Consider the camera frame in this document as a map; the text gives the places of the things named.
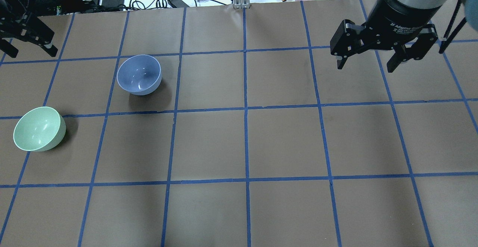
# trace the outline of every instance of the grid line
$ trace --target grid line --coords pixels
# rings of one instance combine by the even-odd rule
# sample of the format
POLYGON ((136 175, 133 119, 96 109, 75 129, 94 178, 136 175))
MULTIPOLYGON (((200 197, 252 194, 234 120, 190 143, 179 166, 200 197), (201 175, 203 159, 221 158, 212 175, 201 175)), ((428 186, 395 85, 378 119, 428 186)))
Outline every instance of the grid line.
MULTIPOLYGON (((63 51, 65 50, 65 45, 66 45, 66 42, 68 41, 68 36, 70 35, 70 31, 71 31, 71 27, 73 26, 73 20, 74 19, 75 19, 75 15, 71 16, 70 25, 68 26, 68 31, 66 32, 65 40, 63 41, 63 46, 61 48, 60 54, 58 55, 58 60, 56 60, 56 62, 57 62, 56 67, 55 67, 55 70, 52 74, 52 78, 51 78, 51 81, 50 81, 50 85, 48 87, 48 91, 45 94, 45 100, 43 101, 43 106, 45 106, 46 102, 48 101, 48 96, 50 95, 50 90, 51 90, 53 81, 55 80, 56 70, 58 69, 58 64, 60 63, 61 57, 63 55, 63 51)), ((3 226, 2 226, 2 229, 1 229, 1 232, 0 232, 0 244, 1 244, 1 241, 3 240, 3 235, 5 234, 5 230, 7 228, 7 223, 8 223, 8 220, 10 218, 10 214, 12 213, 13 204, 15 203, 15 198, 17 197, 17 192, 18 192, 20 183, 22 182, 22 178, 24 176, 25 168, 27 166, 27 162, 28 162, 29 157, 30 157, 30 152, 28 151, 25 155, 25 160, 24 160, 24 163, 22 165, 22 169, 20 171, 20 174, 18 176, 17 185, 15 186, 15 190, 13 191, 12 200, 10 201, 10 206, 8 208, 7 215, 5 216, 5 220, 3 222, 3 226)))
MULTIPOLYGON (((367 17, 367 14, 365 12, 365 7, 363 5, 363 2, 362 2, 362 0, 359 0, 359 1, 360 1, 360 6, 362 7, 363 15, 365 16, 365 20, 367 20, 368 17, 367 17)), ((388 96, 389 101, 390 101, 390 106, 391 106, 391 110, 392 110, 392 113, 393 113, 393 118, 395 119, 395 124, 397 126, 398 135, 400 137, 401 147, 403 149, 403 155, 404 155, 405 161, 407 163, 409 177, 412 181, 413 192, 415 193, 415 198, 416 198, 417 205, 418 205, 418 211, 420 212, 420 217, 422 218, 423 228, 425 230, 425 236, 426 236, 426 239, 428 241, 429 247, 432 247, 433 246, 432 237, 430 236, 430 231, 428 230, 428 224, 426 222, 425 212, 423 211, 422 201, 420 199, 420 194, 418 193, 418 188, 417 188, 417 184, 416 184, 416 181, 415 181, 415 176, 413 175, 413 169, 412 169, 412 165, 410 163, 410 158, 408 156, 407 147, 405 145, 405 139, 403 138, 403 133, 401 132, 400 122, 399 122, 399 119, 398 119, 398 116, 397 116, 397 111, 395 109, 395 104, 394 104, 393 98, 391 96, 390 88, 389 88, 389 85, 388 85, 388 82, 387 82, 387 77, 385 76, 385 72, 384 72, 384 67, 382 66, 382 62, 380 60, 380 56, 379 56, 379 53, 378 53, 377 50, 375 50, 375 56, 377 57, 377 62, 379 64, 382 79, 384 80, 385 89, 387 90, 387 96, 388 96)))
MULTIPOLYGON (((475 99, 466 99, 466 101, 478 101, 475 99)), ((463 102, 463 99, 449 99, 449 100, 413 100, 413 101, 394 101, 394 104, 423 104, 423 103, 455 103, 463 102)), ((329 103, 329 104, 291 104, 291 105, 273 105, 273 106, 248 106, 248 110, 263 110, 263 109, 285 109, 285 108, 314 108, 317 106, 367 106, 367 105, 381 105, 391 104, 389 101, 382 102, 352 102, 352 103, 329 103)), ((243 107, 220 107, 220 108, 200 108, 200 109, 181 109, 177 112, 181 113, 195 113, 195 112, 215 112, 215 111, 241 111, 243 107)), ((131 111, 131 112, 113 112, 107 114, 80 114, 80 115, 62 115, 64 118, 94 118, 96 116, 122 116, 122 115, 148 115, 148 114, 171 114, 174 110, 165 111, 131 111)), ((22 116, 0 116, 1 120, 20 119, 22 116)))
POLYGON ((332 174, 332 168, 330 166, 330 158, 329 158, 329 153, 328 153, 328 145, 327 145, 325 125, 324 125, 324 117, 323 117, 323 114, 322 114, 322 106, 321 106, 321 102, 320 102, 319 88, 317 87, 317 77, 316 77, 316 68, 315 68, 315 65, 314 65, 314 55, 312 53, 312 44, 311 44, 311 41, 310 41, 309 26, 307 24, 307 16, 305 14, 305 8, 304 8, 304 2, 303 1, 300 1, 300 6, 301 6, 301 9, 302 9, 302 16, 304 18, 305 34, 307 35, 307 44, 308 44, 308 48, 309 48, 310 65, 311 65, 311 69, 312 69, 311 70, 312 79, 314 80, 314 90, 315 90, 315 93, 316 93, 317 108, 318 108, 318 111, 319 111, 320 130, 322 132, 322 140, 323 140, 323 144, 324 144, 324 152, 325 152, 325 157, 326 157, 327 174, 328 174, 329 189, 330 189, 330 198, 331 198, 331 203, 332 203, 333 222, 335 223, 335 231, 336 231, 338 247, 342 247, 342 239, 341 239, 341 236, 340 236, 340 226, 339 226, 339 223, 338 223, 337 206, 336 206, 336 201, 335 201, 335 191, 333 190, 333 174, 332 174))
POLYGON ((105 136, 106 124, 108 122, 109 106, 111 105, 111 97, 113 96, 113 89, 114 89, 114 86, 115 86, 116 72, 118 71, 118 65, 120 63, 121 50, 123 50, 124 37, 125 37, 125 34, 126 34, 126 28, 128 26, 128 19, 129 18, 130 18, 130 11, 126 12, 126 19, 125 19, 125 22, 124 22, 123 35, 121 37, 121 43, 119 45, 115 70, 113 72, 113 79, 111 80, 111 86, 109 88, 108 102, 106 103, 105 119, 103 121, 103 128, 101 130, 101 135, 99 136, 98 149, 97 149, 97 153, 96 153, 96 158, 94 159, 93 172, 91 173, 91 181, 90 181, 90 184, 89 184, 87 200, 86 200, 86 203, 85 203, 85 211, 83 213, 83 218, 82 218, 82 221, 81 221, 80 235, 78 237, 78 247, 81 247, 82 240, 83 240, 83 233, 85 231, 85 223, 86 223, 86 220, 87 220, 88 208, 89 208, 89 203, 90 203, 90 200, 91 200, 91 193, 93 192, 94 178, 96 177, 96 170, 98 168, 99 155, 101 153, 101 146, 103 145, 103 138, 105 136))
MULTIPOLYGON (((414 173, 414 177, 452 177, 452 176, 478 176, 478 172, 426 172, 414 173)), ((408 178, 410 174, 364 174, 364 175, 335 175, 333 179, 390 179, 408 178)), ((291 177, 257 177, 257 178, 224 178, 224 179, 187 179, 175 181, 126 181, 126 182, 96 182, 94 186, 135 186, 135 185, 166 185, 166 184, 217 184, 221 182, 263 182, 263 181, 328 181, 328 176, 291 176, 291 177)), ((74 182, 60 184, 20 184, 19 188, 41 187, 84 187, 89 182, 74 182)), ((15 184, 2 184, 0 188, 15 188, 15 184)))
POLYGON ((164 216, 162 219, 162 233, 161 233, 161 247, 166 244, 166 225, 168 219, 168 207, 169 207, 169 191, 171 188, 171 172, 173 169, 173 153, 174 153, 174 136, 176 134, 176 121, 178 114, 178 100, 179 100, 179 87, 181 82, 181 65, 183 64, 183 46, 184 46, 184 29, 186 28, 186 7, 183 10, 183 23, 181 25, 181 43, 179 46, 179 66, 178 75, 176 81, 176 97, 174 99, 174 117, 173 128, 171 131, 171 146, 169 149, 169 163, 168 163, 168 178, 166 184, 166 194, 164 196, 164 216))
POLYGON ((246 34, 246 8, 242 9, 242 36, 244 46, 244 157, 246 169, 246 228, 247 228, 247 246, 251 247, 251 193, 249 191, 249 130, 248 130, 248 111, 249 106, 247 102, 247 34, 246 34))

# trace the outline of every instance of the blue tape line
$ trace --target blue tape line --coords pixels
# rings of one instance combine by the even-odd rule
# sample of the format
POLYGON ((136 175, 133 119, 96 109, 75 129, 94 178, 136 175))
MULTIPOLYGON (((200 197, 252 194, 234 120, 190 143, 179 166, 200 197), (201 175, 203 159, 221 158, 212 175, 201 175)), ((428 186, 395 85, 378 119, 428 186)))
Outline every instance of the blue tape line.
POLYGON ((330 48, 330 46, 312 46, 312 49, 330 48))
POLYGON ((20 171, 20 175, 18 176, 17 184, 15 185, 15 190, 13 191, 13 196, 12 196, 12 200, 10 201, 10 206, 8 206, 8 211, 7 211, 7 215, 5 216, 5 221, 3 222, 3 226, 1 228, 0 244, 1 244, 1 241, 3 240, 3 235, 5 234, 5 230, 7 228, 8 219, 10 218, 10 214, 12 213, 12 208, 13 208, 13 204, 15 203, 15 198, 17 198, 17 192, 20 186, 20 182, 22 181, 22 177, 24 176, 24 172, 27 166, 29 156, 30 156, 30 152, 27 152, 25 156, 24 164, 22 165, 22 170, 20 171))
POLYGON ((21 116, 0 116, 0 120, 2 119, 20 119, 21 116))
POLYGON ((162 185, 167 183, 168 181, 96 182, 94 186, 162 185))
POLYGON ((468 40, 453 40, 451 43, 474 43, 478 42, 478 39, 468 39, 468 40))
POLYGON ((167 111, 136 111, 136 112, 116 112, 109 113, 108 116, 126 116, 126 115, 154 115, 154 114, 168 114, 174 113, 174 110, 167 111))
POLYGON ((86 115, 64 115, 63 118, 94 118, 96 116, 105 116, 106 114, 86 114, 86 115))
POLYGON ((66 42, 68 41, 68 36, 70 36, 71 26, 73 26, 73 20, 75 19, 75 14, 71 16, 70 26, 68 26, 68 31, 66 32, 65 40, 63 41, 63 46, 61 47, 60 55, 58 55, 58 60, 56 61, 55 69, 53 70, 52 79, 50 80, 50 85, 46 91, 45 100, 43 101, 43 106, 46 106, 48 97, 50 96, 50 91, 52 90, 53 81, 55 80, 56 72, 58 71, 58 66, 60 65, 61 57, 63 56, 63 51, 65 50, 66 42))
POLYGON ((317 104, 297 104, 297 105, 273 105, 273 106, 251 106, 249 110, 261 110, 261 109, 285 109, 285 108, 315 108, 317 104))
POLYGON ((322 107, 330 106, 363 106, 363 105, 380 105, 380 104, 390 104, 390 102, 363 102, 363 103, 328 103, 321 104, 322 107))
POLYGON ((391 109, 392 109, 393 118, 395 119, 395 124, 397 126, 398 135, 400 137, 400 142, 401 142, 401 147, 403 149, 403 153, 404 153, 404 156, 405 156, 405 161, 406 161, 407 167, 408 167, 408 172, 410 174, 410 179, 412 181, 413 191, 415 193, 415 197, 416 197, 416 200, 417 200, 418 210, 420 212, 420 217, 422 218, 422 223, 423 223, 423 228, 425 230, 425 235, 426 235, 426 238, 427 238, 427 241, 428 241, 428 245, 430 247, 432 247, 433 246, 432 237, 430 236, 430 231, 428 230, 428 224, 427 224, 426 219, 425 219, 425 212, 423 211, 422 201, 420 199, 420 194, 418 194, 418 188, 417 188, 417 185, 416 185, 416 182, 415 182, 415 177, 413 176, 412 165, 410 163, 410 158, 408 157, 408 151, 407 151, 407 147, 405 145, 405 139, 403 138, 403 133, 401 132, 401 127, 400 127, 400 123, 398 121, 397 111, 395 109, 395 105, 394 105, 394 102, 393 102, 393 99, 392 99, 392 96, 391 96, 391 93, 390 93, 390 88, 389 88, 388 83, 387 83, 387 78, 385 76, 384 67, 382 66, 382 62, 380 60, 380 56, 379 56, 379 53, 378 53, 377 50, 375 51, 375 56, 377 57, 377 61, 379 63, 379 67, 380 67, 380 72, 381 72, 382 78, 384 80, 385 89, 387 90, 387 95, 389 96, 389 99, 390 99, 390 106, 391 106, 391 109))
POLYGON ((310 65, 312 67, 312 79, 314 80, 314 90, 316 91, 316 99, 317 99, 317 104, 318 104, 317 108, 319 110, 320 130, 322 132, 322 140, 323 140, 324 152, 325 152, 325 156, 326 156, 327 174, 328 174, 329 189, 330 189, 330 199, 331 199, 332 211, 333 211, 333 222, 335 223, 335 232, 336 232, 338 247, 342 247, 342 239, 341 239, 341 236, 340 236, 340 226, 339 226, 339 223, 338 223, 337 206, 336 206, 336 201, 335 201, 335 191, 333 190, 333 174, 332 174, 332 168, 330 166, 330 158, 329 158, 329 152, 328 152, 327 137, 326 137, 326 131, 325 131, 325 126, 324 126, 324 117, 323 117, 323 114, 322 114, 322 106, 321 106, 321 102, 320 102, 319 89, 317 87, 316 68, 315 68, 315 65, 314 65, 314 55, 312 54, 312 46, 311 46, 311 40, 310 40, 309 26, 307 24, 307 16, 305 15, 305 8, 304 8, 304 2, 303 1, 300 1, 300 6, 301 6, 301 9, 302 9, 302 17, 304 18, 305 33, 307 35, 307 44, 309 46, 310 65))
POLYGON ((224 50, 224 51, 207 51, 207 52, 189 52, 183 53, 184 55, 207 55, 207 54, 228 54, 228 53, 240 53, 242 50, 224 50))
POLYGON ((251 247, 251 193, 249 188, 249 131, 248 131, 248 102, 247 102, 247 25, 246 8, 242 9, 242 35, 243 35, 243 65, 244 65, 244 157, 246 169, 246 228, 247 228, 247 246, 251 247))
POLYGON ((81 187, 89 186, 88 182, 78 182, 71 184, 21 184, 19 188, 34 188, 34 187, 81 187))
POLYGON ((384 178, 408 178, 410 174, 379 174, 379 175, 341 175, 333 179, 384 179, 384 178))
MULTIPOLYGON (((478 172, 427 172, 415 173, 415 177, 450 177, 477 176, 478 172)), ((336 175, 333 179, 390 179, 408 178, 410 174, 378 174, 378 175, 336 175)), ((328 176, 292 176, 292 177, 256 177, 256 178, 224 178, 224 179, 188 179, 175 181, 127 181, 127 182, 96 182, 94 186, 130 186, 130 185, 166 185, 166 184, 217 184, 222 182, 262 182, 262 181, 328 181, 328 176)), ((20 184, 19 188, 39 187, 86 187, 87 182, 65 184, 20 184)), ((15 184, 2 184, 0 188, 15 188, 15 184)))
POLYGON ((178 110, 178 113, 215 112, 215 111, 240 111, 240 110, 244 110, 244 107, 205 108, 205 109, 183 109, 183 110, 178 110))
POLYGON ((247 52, 264 52, 264 51, 287 51, 287 50, 303 50, 309 47, 284 47, 284 48, 263 48, 263 49, 245 49, 247 52))
POLYGON ((478 175, 478 172, 429 172, 415 173, 415 177, 446 177, 446 176, 472 176, 478 175))
MULTIPOLYGON (((177 81, 176 81, 176 97, 174 99, 174 117, 173 117, 173 128, 171 131, 171 146, 169 149, 168 181, 171 181, 171 172, 173 169, 174 137, 176 135, 176 120, 177 120, 177 113, 178 113, 179 86, 181 82, 181 66, 183 64, 183 46, 184 46, 184 29, 185 28, 186 28, 186 7, 183 10, 183 23, 181 25, 181 43, 179 46, 179 66, 178 66, 178 75, 177 75, 177 81)), ((162 220, 161 247, 164 247, 164 244, 166 242, 166 225, 168 221, 170 188, 171 188, 171 185, 167 184, 166 196, 164 198, 164 216, 162 220)))
POLYGON ((450 61, 448 60, 447 54, 443 53, 442 55, 443 55, 443 58, 445 59, 445 62, 447 63, 447 66, 450 70, 450 73, 453 77, 456 87, 458 88, 460 92, 462 101, 465 103, 466 109, 468 110, 468 114, 470 115, 470 118, 471 118, 471 122, 473 123, 473 126, 475 127, 475 131, 478 133, 478 125, 477 125, 475 117, 473 116, 473 112, 471 111, 470 105, 468 104, 468 101, 466 100, 465 93, 463 92, 463 89, 461 88, 460 83, 458 82, 458 78, 456 77, 456 74, 453 71, 450 61))
POLYGON ((124 37, 125 37, 125 34, 126 34, 126 28, 128 26, 129 18, 130 18, 130 11, 126 12, 126 19, 125 19, 125 22, 124 22, 123 34, 121 36, 121 43, 119 45, 115 70, 113 72, 113 79, 111 80, 111 86, 109 88, 109 96, 108 96, 108 103, 106 104, 105 119, 103 121, 103 128, 101 129, 101 135, 99 136, 98 149, 97 149, 97 153, 96 153, 96 158, 94 159, 93 172, 91 173, 91 181, 90 181, 90 184, 89 184, 88 196, 87 196, 87 200, 86 200, 86 203, 85 203, 85 211, 83 213, 83 218, 82 218, 82 221, 81 221, 80 235, 78 237, 78 247, 81 247, 82 240, 83 240, 83 233, 85 232, 85 223, 86 223, 86 220, 87 220, 89 203, 90 203, 90 200, 91 200, 91 193, 93 191, 94 178, 96 177, 96 170, 98 168, 99 155, 101 153, 101 146, 103 145, 103 138, 105 136, 106 123, 108 122, 109 106, 111 105, 111 97, 113 96, 113 89, 114 89, 114 86, 115 86, 116 72, 118 71, 118 65, 120 63, 120 56, 121 56, 121 51, 123 50, 124 37))

-------------------------

» **WHAT THE TASK REQUIRES**
State how many lines of the records above hold the word "blue", adding nothing beyond the number.

» **RESULT FOR THIS TASK**
3